> WHAT TO DO: Your copy should begin with the line containing "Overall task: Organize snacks", end with the line containing "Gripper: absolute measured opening", match the listing below exactly, and contain no pictures.

━━ SUPPLIED DATA

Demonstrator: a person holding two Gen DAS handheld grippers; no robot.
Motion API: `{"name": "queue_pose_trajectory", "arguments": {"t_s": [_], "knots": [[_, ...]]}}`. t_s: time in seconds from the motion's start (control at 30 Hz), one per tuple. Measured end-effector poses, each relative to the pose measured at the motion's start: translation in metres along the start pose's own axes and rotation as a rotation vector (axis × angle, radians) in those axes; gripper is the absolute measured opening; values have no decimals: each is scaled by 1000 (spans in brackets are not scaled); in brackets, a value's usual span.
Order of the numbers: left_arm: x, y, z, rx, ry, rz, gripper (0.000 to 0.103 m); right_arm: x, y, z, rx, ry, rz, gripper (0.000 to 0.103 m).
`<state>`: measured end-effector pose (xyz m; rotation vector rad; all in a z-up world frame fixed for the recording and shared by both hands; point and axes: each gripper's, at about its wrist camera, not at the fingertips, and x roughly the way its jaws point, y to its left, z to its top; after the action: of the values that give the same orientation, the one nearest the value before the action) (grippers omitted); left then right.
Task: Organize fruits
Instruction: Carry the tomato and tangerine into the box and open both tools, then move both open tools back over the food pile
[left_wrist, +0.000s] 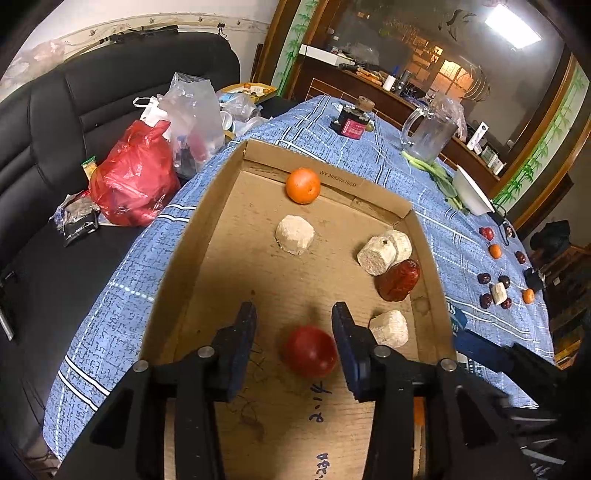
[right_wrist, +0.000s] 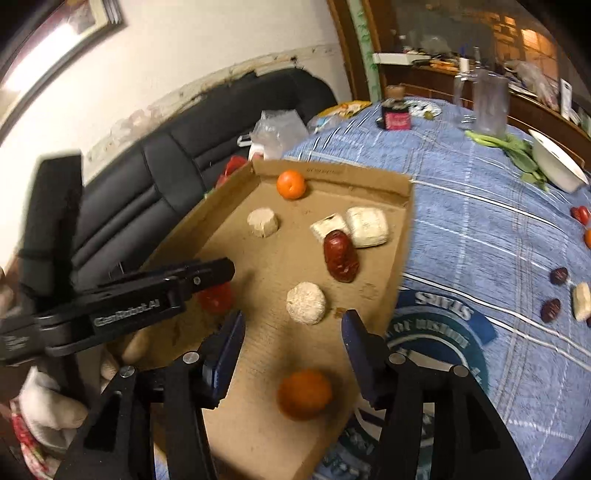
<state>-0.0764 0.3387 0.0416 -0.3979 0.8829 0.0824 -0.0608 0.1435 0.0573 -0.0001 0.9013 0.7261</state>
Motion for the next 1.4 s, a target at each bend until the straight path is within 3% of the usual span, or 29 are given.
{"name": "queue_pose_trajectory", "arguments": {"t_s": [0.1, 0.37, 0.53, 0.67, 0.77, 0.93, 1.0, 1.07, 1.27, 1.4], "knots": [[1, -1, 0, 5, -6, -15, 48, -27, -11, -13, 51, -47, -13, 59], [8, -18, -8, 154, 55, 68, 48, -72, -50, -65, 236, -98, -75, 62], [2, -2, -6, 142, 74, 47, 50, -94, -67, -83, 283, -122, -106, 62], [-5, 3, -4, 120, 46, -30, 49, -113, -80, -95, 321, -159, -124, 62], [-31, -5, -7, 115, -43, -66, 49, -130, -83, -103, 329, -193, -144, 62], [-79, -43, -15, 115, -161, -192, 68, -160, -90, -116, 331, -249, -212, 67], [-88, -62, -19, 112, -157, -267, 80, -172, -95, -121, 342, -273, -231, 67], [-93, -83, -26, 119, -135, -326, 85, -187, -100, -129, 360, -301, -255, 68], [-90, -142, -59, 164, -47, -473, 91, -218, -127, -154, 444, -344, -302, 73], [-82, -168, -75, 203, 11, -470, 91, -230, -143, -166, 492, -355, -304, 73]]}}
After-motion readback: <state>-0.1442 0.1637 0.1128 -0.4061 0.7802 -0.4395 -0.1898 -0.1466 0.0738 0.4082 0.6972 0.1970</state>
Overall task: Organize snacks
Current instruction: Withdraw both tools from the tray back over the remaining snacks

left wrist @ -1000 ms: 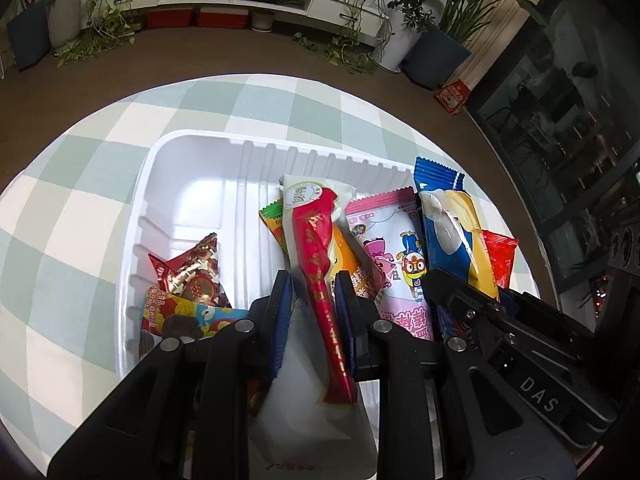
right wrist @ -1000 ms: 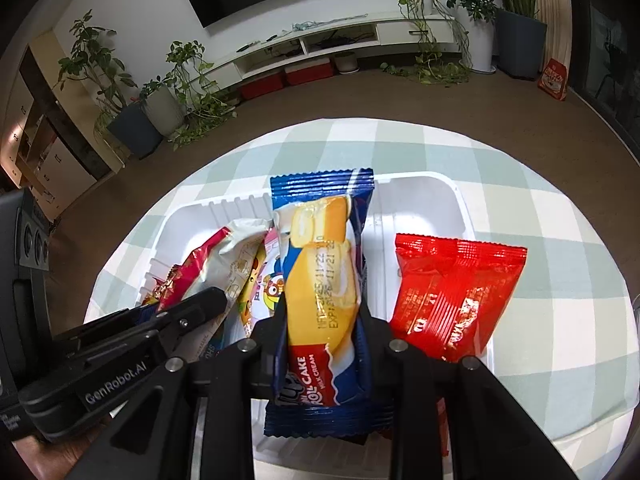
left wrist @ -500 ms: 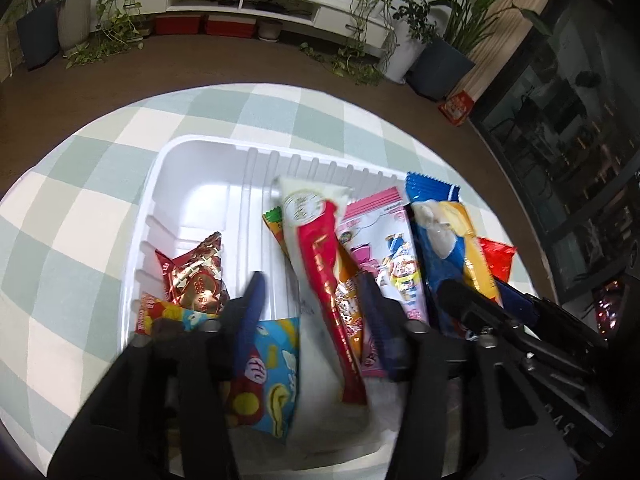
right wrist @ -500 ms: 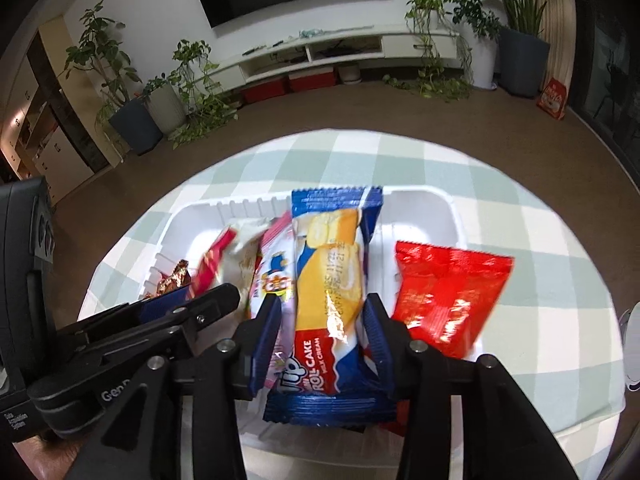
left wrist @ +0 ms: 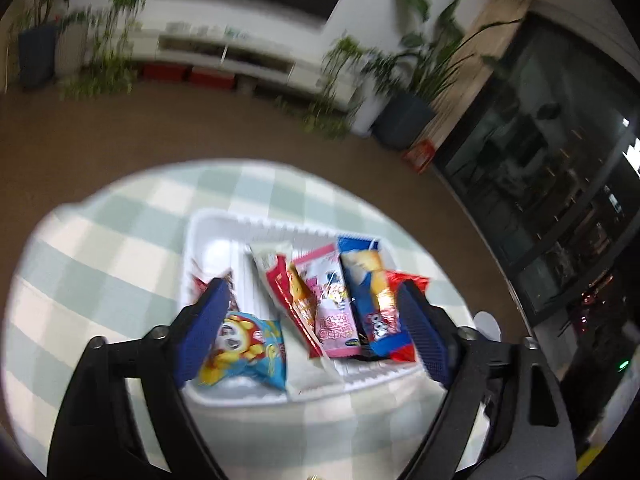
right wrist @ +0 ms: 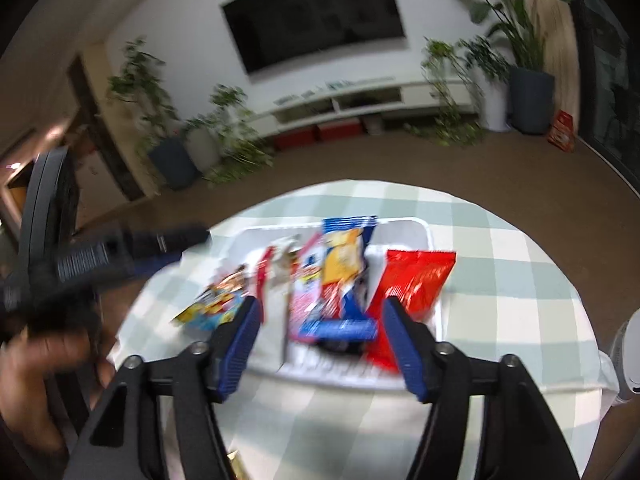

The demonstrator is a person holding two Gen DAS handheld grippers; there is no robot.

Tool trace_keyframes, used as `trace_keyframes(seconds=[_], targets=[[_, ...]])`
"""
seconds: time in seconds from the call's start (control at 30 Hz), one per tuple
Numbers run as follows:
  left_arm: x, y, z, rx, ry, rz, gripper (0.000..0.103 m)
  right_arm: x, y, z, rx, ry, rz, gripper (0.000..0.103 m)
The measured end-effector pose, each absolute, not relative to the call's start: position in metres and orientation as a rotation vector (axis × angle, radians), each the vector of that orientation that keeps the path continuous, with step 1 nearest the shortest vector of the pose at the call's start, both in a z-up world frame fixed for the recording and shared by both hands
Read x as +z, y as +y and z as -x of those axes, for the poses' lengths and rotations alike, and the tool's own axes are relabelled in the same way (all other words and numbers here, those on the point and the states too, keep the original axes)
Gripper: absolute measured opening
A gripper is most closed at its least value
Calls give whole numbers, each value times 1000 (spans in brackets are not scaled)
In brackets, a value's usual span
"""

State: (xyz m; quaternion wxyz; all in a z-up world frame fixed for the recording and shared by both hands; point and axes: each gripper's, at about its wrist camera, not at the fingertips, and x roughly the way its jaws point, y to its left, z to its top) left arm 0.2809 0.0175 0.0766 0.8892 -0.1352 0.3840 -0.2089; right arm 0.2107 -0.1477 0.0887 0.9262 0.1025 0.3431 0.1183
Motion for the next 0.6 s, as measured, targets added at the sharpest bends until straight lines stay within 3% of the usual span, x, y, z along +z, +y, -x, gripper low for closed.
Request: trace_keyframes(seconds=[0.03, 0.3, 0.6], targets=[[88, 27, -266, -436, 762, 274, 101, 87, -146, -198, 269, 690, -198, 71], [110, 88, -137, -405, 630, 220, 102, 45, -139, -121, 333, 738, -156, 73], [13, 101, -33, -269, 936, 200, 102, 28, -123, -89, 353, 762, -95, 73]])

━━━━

> RESULT OF THIS TASK:
Overall task: Organize snacks
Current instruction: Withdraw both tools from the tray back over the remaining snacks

left wrist @ -1000 ms: 
right wrist @ -1000 ms: 
left wrist @ -500 ms: 
right wrist @ -500 ms: 
left wrist @ +0 ms: 
right wrist @ +0 ms: 

The demonstrator is a person holding two Gen DAS handheld grippers; there is no robot.

Tool trace_keyframes, used as `trace_keyframes(seconds=[_], targets=[[_, ...]])`
"""
seconds: time in seconds from the call's start (control at 30 Hz), one per tuple
Numbers run as follows:
  left_arm: x, y, z, rx, ry, rz, gripper (0.000..0.103 m)
  right_arm: x, y, z, rx, ry, rz, gripper (0.000..0.103 m)
The measured end-effector pose, each absolute, not relative to the call's start: position in metres and orientation as a rotation vector (axis × angle, radians), each the vector of that orientation that keeps the path continuous, with step 1 nearest the shortest vector of the pose at the call's start, both in a z-up world frame fixed for the recording and shared by both hands
Read x as +z, y as +y and z as -x of those axes, for the poses' lengths and rotations alike, and the tool's own axes are relabelled in the same way (all other words and numbers here, those on the point and the states too, keep the original axes)
Gripper: absolute measured opening

The exercise is complete.